# Crossovers



## reed.hannebaum (Apr 21, 2006)

Well I hope some of you guys can help with this. I have an HT system with bookshelf speakers for my front L/R mains sourced from the pre-outs of my receiver and driven by my main amp. Also I have a Paradigm X-30 Xover between the receiver and the main amp. The subwoofer output of the X-30 sources my subwoofer amp which drives an old dbx 15” sealed subwoofer that I have modified. 

I haven’t received my DSP1124P yet (still waiting after 2 weeks!) but I have used my Rat Shack SPM to evaluate several subwoofer locations. The best position I have found is right up front between my main speakers. This arrangement sounds really good, but I have been reading lately an article by Dr. David Griesinger on the spatial effects of low frequency room modes http://world.std.com/~griesngr/asa05.pdf. His thesis states that our ability to localize sound is dependent on a combination of sound pressure modes and sound velocity modes.
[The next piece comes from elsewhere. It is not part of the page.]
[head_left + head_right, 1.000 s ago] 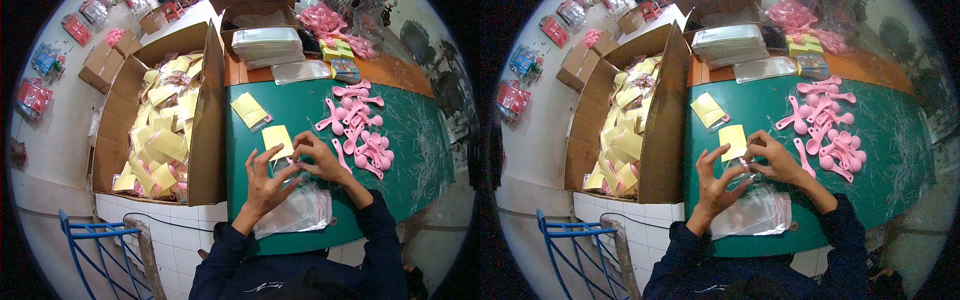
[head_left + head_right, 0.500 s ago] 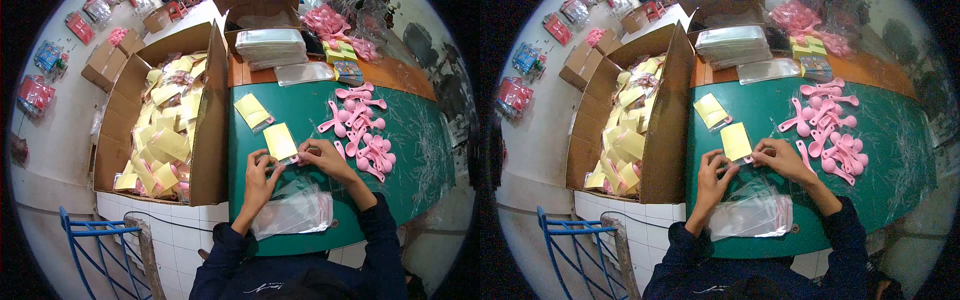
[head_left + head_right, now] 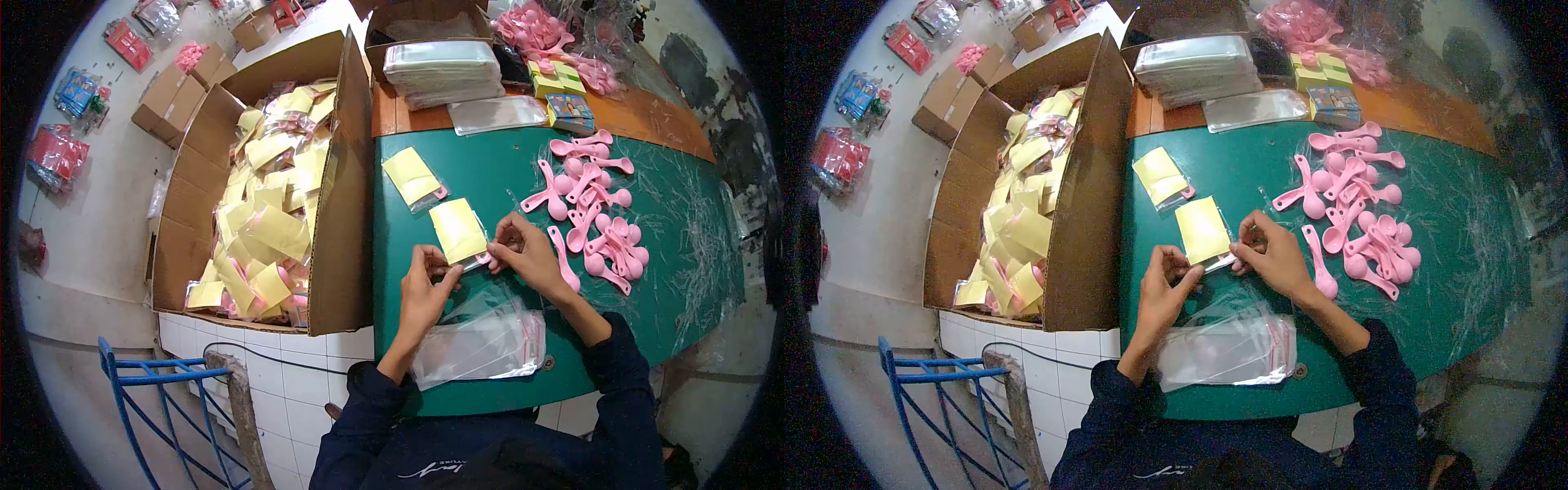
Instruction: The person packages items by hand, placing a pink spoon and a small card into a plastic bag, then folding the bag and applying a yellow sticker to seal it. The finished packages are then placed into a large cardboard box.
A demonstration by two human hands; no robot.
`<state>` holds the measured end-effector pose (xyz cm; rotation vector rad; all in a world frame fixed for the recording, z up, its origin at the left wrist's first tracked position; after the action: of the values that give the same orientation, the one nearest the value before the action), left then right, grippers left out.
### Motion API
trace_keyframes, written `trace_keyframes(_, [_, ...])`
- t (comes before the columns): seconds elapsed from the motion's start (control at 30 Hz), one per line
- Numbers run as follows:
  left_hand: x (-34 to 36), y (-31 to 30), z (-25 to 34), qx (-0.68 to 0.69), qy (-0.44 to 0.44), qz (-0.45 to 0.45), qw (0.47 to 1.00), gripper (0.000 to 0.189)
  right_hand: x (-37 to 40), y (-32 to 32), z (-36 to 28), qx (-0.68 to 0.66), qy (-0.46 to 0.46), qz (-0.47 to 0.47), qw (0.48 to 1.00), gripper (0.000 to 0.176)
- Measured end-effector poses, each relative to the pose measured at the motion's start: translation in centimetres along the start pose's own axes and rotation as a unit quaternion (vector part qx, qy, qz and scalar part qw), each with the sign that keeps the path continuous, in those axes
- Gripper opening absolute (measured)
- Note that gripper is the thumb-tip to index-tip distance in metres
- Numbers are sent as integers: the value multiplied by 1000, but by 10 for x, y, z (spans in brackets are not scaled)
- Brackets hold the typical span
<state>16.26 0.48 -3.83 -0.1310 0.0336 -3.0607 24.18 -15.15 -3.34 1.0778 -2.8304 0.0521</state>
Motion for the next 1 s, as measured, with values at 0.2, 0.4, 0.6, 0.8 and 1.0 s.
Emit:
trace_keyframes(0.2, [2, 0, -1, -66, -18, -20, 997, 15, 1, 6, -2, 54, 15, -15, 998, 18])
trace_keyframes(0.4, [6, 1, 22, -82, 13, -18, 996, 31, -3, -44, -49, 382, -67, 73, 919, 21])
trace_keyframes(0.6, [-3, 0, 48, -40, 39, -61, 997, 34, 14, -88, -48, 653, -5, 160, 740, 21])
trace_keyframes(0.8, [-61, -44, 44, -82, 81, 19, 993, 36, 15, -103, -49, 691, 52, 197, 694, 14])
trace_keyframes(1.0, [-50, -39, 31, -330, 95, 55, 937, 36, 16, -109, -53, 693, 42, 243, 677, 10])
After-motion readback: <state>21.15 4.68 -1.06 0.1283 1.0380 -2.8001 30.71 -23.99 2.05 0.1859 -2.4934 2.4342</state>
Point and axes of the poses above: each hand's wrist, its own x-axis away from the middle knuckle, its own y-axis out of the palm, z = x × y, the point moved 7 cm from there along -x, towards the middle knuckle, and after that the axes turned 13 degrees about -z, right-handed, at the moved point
Now I know the conventional wisdom is that you can’t effectively localize low frequency sound, but he is a big fan of stereo low frequency drivers.

So I am thinking seriously about adding a second subwoofer in stereo with the first one, but if I do so I will need a full stereo 2-way crossover instead of my X-30. I have researched a lot of home and pro gear and at the same time I have read a lot of disappointing personal reviews about Xover noise and coloration. The only Xover’s that seem to consistently come out on top are those manufactured by Marchand. But at $450+ this is over my budget.

My questions (finally!) are:
Am I nuts thinking this will be worth the cost and effort? Keep in mind I already have sufficient power to drive a second subwoofer and another dbx subwoofer would not be very expensive.

Is there a reasonably priced Xover (<$250) that won’t destroy the sound quality of my system? As a point of reference I am on a limited budget and have a fairly modest HT system. However my foremost interest is with sound quality, not extreme SPL.

Thanks


----------



## Sonnie (Apr 11, 2006)

I think brucek might want to address this for you... I'll notify him of your thread.


----------



## brucek (Apr 11, 2006)

> Is there a reasonably priced Xover (<$250) that won’t destroy the sound quality of my system?


I can't imagine there is, although others might disagree...

In fact, in your present configuration, since you're using bookshelves (that I assume don't extend very low), I probably wouldn't have put the X-30 in the path between the pre-out and power amp. I would feed full range direct to the main amp and let the bookshelves roll off naturally. 

Then (sourced from a Y-splitter at the pre-amp) feed the X-30 for your sub. Then adjust its crossover to match with the mains. (easy to do with REW program which you'll need to learn when you get a BFD anyway)..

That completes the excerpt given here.